Auffallend viele Journalisten meinen dieser Tage, wir sollen uns empören. Zum Beispiel, weil die FPÖ die Briefwahl abschaffen will. Ein Aufruf zur Empörung? Na gut, dann empöre ich mich mal darüber, dass..
1. in Österreich rund 50.000 Menschen besachtwaltet, aber dennoch wahlberechtigt sind
https://www.fischundfleisch.com/cossberger/50-000-sachbewaltete-oesterreicher-im-wahlregister-21188 @Cossberger
2. diesen Menschen bisher in aller Regel (gesetzwidrig!) die Hand geführt, bzw. stellvertretend für sie die Briefwahl beantragt wurde
3. meist nur jene Dementen besachwaltet werden, die auch Vermögen besitzen (wobei es dabei regelmäßig um die Aneignung des Vermögens durch die Sachwalter selbst geht - ich kenne viele Beispiele dafür)
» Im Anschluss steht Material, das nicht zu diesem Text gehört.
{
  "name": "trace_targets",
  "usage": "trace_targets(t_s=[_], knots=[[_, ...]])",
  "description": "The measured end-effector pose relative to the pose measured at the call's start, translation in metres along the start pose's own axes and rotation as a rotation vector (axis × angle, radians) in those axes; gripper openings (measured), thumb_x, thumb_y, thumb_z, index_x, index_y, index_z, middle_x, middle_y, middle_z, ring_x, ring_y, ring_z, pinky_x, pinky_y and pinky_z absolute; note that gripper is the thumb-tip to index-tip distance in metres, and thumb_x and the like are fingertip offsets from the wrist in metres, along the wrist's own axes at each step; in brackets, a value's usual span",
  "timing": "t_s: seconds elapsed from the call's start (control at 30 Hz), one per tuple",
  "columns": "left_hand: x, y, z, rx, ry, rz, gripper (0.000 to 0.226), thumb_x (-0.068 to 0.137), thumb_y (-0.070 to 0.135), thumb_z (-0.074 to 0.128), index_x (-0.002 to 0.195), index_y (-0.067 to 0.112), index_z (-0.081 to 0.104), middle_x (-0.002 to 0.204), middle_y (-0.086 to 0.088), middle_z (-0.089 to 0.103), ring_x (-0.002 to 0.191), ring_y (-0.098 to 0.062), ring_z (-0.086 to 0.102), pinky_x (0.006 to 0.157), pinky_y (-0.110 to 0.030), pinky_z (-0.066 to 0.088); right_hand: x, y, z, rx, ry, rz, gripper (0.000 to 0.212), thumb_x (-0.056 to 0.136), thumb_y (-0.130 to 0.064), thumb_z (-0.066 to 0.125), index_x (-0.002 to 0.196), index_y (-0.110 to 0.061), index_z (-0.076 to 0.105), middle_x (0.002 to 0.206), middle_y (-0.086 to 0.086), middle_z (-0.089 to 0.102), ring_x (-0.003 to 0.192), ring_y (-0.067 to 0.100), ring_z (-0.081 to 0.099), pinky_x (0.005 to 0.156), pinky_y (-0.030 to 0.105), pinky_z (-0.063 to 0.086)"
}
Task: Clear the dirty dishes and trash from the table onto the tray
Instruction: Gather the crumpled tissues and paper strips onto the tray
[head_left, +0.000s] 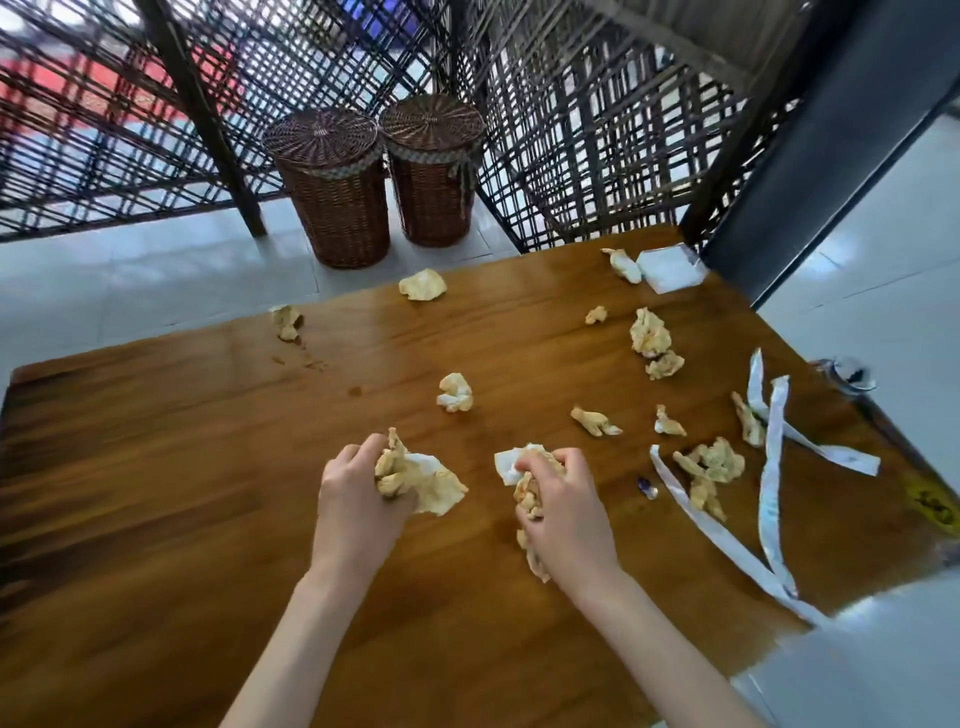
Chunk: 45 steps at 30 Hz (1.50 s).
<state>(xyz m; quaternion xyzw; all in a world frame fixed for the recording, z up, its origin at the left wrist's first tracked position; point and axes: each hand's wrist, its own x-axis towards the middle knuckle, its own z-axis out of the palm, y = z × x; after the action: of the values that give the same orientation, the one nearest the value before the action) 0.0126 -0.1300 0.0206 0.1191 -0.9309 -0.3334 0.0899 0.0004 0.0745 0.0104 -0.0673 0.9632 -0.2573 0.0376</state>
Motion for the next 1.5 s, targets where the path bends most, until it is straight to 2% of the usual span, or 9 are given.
trace_targets(t_s=[0.33,0.5,0.73,0.87,1.0,1.1,1.2,1.37,1.5], knots=[[-0.050,0.140,0.100,-0.026,0.012,-0.072,0.036,0.068,0.005,0.075,0.098,0.018,0.059,0.081,0.004,0.052,0.083,-0.021,0.052,0.066,-0.027,0.044,-0.013,0.138,-0.091,-0.057,0.001,-0.091,0.047,0.081,-0.020,0.072,0.118,-0.036,0.049,0.124,-0.002,0.041,0.109,0.013,0.054,0.081,0.013,0.048],[-0.052,0.204,0.146,0.004,0.001,-0.068,0.057,0.068,0.005,0.077,0.121,0.011,0.057,0.092,0.001,0.053,0.093,-0.023,0.051,0.073,-0.027,0.043,-0.001,0.197,-0.133,-0.037,-0.018,-0.071,0.048,0.082,-0.024,0.071,0.121,-0.037,0.048,0.129,-0.002,0.040,0.109,0.014,0.055,0.078,0.007,0.042],[-0.015,0.275,0.203,-0.006,-0.030,-0.006,0.051,0.068,0.003,0.076,0.115,0.010,0.059,0.097,-0.006,0.058,0.094,-0.025,0.052,0.072,-0.025,0.041,0.036,0.260,-0.175,-0.078,-0.006,-0.043,0.045,0.084,-0.023,0.067,0.124,-0.034,0.048,0.135,0.003,0.038,0.120,0.017,0.048,0.089,0.017,0.047],[0.005,0.320,0.242,-0.060,-0.064,0.038,0.063,0.069,0.004,0.077,0.127,0.011,0.054,0.111,-0.007,0.058,0.107,-0.027,0.050,0.081,-0.025,0.038,0.064,0.299,-0.206,-0.053,0.063,-0.063,0.040,0.083,-0.018,0.068,0.117,-0.031,0.050,0.121,0.002,0.040,0.111,0.017,0.049,0.080,0.023,0.053],[0.011,0.362,0.281,-0.055,-0.085,0.021,0.065,0.069,0.006,0.076,0.130,0.011,0.053,0.115,-0.008,0.058,0.112,-0.028,0.049,0.090,-0.033,0.043,0.085,0.344,-0.234,-0.063,0.061,-0.072,0.043,0.080,-0.017,0.071,0.114,-0.030,0.050,0.118,0.001,0.041,0.108,0.018,0.049,0.082,0.026,0.053],[0.015,0.395,0.314,-0.052,-0.084,0.010,0.066,0.070,0.006,0.076,0.131,0.011,0.051,0.117,-0.008,0.057,0.112,-0.028,0.049,0.086,-0.028,0.040,0.102,0.384,-0.257,-0.068,0.066,-0.090,0.043,0.079,-0.012,0.071,0.113,-0.028,0.051,0.119,0.004,0.042,0.106,0.022,0.052,0.082,0.029,0.053],[0.011,0.434,0.354,-0.040,-0.058,-0.006,0.061,0.070,0.006,0.075,0.127,0.012,0.054,0.110,-0.007,0.058,0.105,-0.027,0.050,0.081,-0.025,0.039,0.114,0.433,-0.284,-0.057,0.053,-0.125,0.043,0.079,-0.008,0.070,0.114,-0.025,0.053,0.118,0.007,0.042,0.101,0.023,0.054,0.078,0.029,0.052],[-0.021,0.503,0.430,-0.026,0.010,-0.134,0.056,0.071,0.007,0.072,0.124,0.014,0.055,0.107,-0.006,0.056,0.104,-0.027,0.048,0.083,-0.031,0.042,0.119,0.528,-0.323,-0.080,-0.046,-0.235,0.040,0.078,-0.007,0.068,0.113,-0.022,0.056,0.114,0.008,0.043,0.104,0.026,0.051,0.087,0.034,0.048],[-0.040,0.539,0.476,-0.016,0.000,-0.095,0.029,0.071,0.009,0.071,0.092,0.021,0.054,0.084,0.003,0.048,0.081,-0.017,0.043,0.066,-0.022,0.035,0.116,0.584,-0.339,-0.076,-0.083,-0.209,0.040,0.076,-0.007,0.069,0.111,-0.023,0.057,0.112,0.007,0.043,0.097,0.026,0.051,0.080,0.031,0.049]])
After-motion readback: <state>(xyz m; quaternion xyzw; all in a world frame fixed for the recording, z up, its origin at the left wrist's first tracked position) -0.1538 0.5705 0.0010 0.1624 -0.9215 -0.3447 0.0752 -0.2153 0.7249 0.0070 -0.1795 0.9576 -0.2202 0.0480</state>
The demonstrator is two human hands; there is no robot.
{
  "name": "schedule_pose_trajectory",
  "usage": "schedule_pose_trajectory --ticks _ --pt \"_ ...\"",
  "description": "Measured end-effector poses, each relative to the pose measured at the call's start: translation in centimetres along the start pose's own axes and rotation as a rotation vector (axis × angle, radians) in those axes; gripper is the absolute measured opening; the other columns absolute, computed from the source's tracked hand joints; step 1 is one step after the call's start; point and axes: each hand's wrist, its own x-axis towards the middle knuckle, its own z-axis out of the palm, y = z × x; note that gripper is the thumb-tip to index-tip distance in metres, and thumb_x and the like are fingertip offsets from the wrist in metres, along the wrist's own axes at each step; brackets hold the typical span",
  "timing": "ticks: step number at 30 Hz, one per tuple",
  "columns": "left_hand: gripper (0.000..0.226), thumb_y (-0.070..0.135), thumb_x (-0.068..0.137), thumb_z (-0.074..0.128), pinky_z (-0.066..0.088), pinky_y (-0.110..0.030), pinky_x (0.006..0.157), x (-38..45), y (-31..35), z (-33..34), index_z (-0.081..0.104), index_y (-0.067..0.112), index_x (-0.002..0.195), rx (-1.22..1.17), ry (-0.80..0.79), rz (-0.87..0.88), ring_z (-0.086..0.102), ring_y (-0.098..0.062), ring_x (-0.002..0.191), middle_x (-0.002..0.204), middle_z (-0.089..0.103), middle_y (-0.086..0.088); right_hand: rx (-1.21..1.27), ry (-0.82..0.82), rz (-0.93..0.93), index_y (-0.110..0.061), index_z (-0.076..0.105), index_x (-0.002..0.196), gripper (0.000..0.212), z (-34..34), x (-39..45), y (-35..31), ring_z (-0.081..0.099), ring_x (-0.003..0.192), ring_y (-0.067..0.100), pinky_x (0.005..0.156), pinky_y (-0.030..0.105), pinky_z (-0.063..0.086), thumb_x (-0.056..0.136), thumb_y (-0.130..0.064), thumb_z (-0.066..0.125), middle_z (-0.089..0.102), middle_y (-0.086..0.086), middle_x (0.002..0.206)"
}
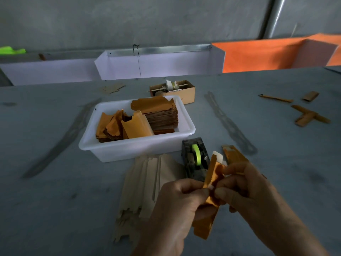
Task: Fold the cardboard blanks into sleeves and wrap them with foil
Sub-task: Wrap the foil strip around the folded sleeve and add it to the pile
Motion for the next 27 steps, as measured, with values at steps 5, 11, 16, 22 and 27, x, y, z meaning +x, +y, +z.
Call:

4. es dagegen aber 130.000 demente (darüber hinaus 455.000 pflegebedürftige) Menschen gibt (siehe link), deren rechtlicher Status bei Ermangelung einer Besachwaltung einfach in der Luft hängt. Und ja, diese Menschen sind nicht nur wahlberechtigt, sie weisen auch eine hohe Wahlbeteiligung auf.
5. ich erst vor ein paar Monaten von einem Fall erfuhr, wo ein 90jähriger Mann in einem illegalen Pflegeheim über 2 Monate hinweg zu Tode gepflegt wurde (medikamentöser Dauerschlaf, Unterernährung..). Zwar konnten die von mir alarmierten Landesbehörden im Zuge einer Razzia den Mann befreien, der verstarb aber am nächsten Tag.
6. eben dieser Fall keine strafrechtlichen Konsequenzen haben wird, allenfalls eine Verwaltungsstrafe droht
7. dieser Mann, obwohl schon am 12.5. verstorben und davor nicht ansprechbar, wohl dennoch "seine" Stimme bei der BP Stichwahl am 22. Mai einbrachte
8. die Leben unserer alten Siechen praktisch keinen Wert haben, ganz im Gegensatz zu
9. ihren allfälligen Vermögen und Wählerstimmen
10. dann Journalisten die Kritik an solchen Verhältnissen als Angriff auf Demokratie (sic!) und Rechtsstaat (sic!) werten, offenbar in völliger Blindheit gegenüber der Realität.
Wahrscheinlich verlangt ein Land in dem Rechtsstaat und Demokratie mehr als Witz verstanden werden, auch nach besonders witzigen Journalisten.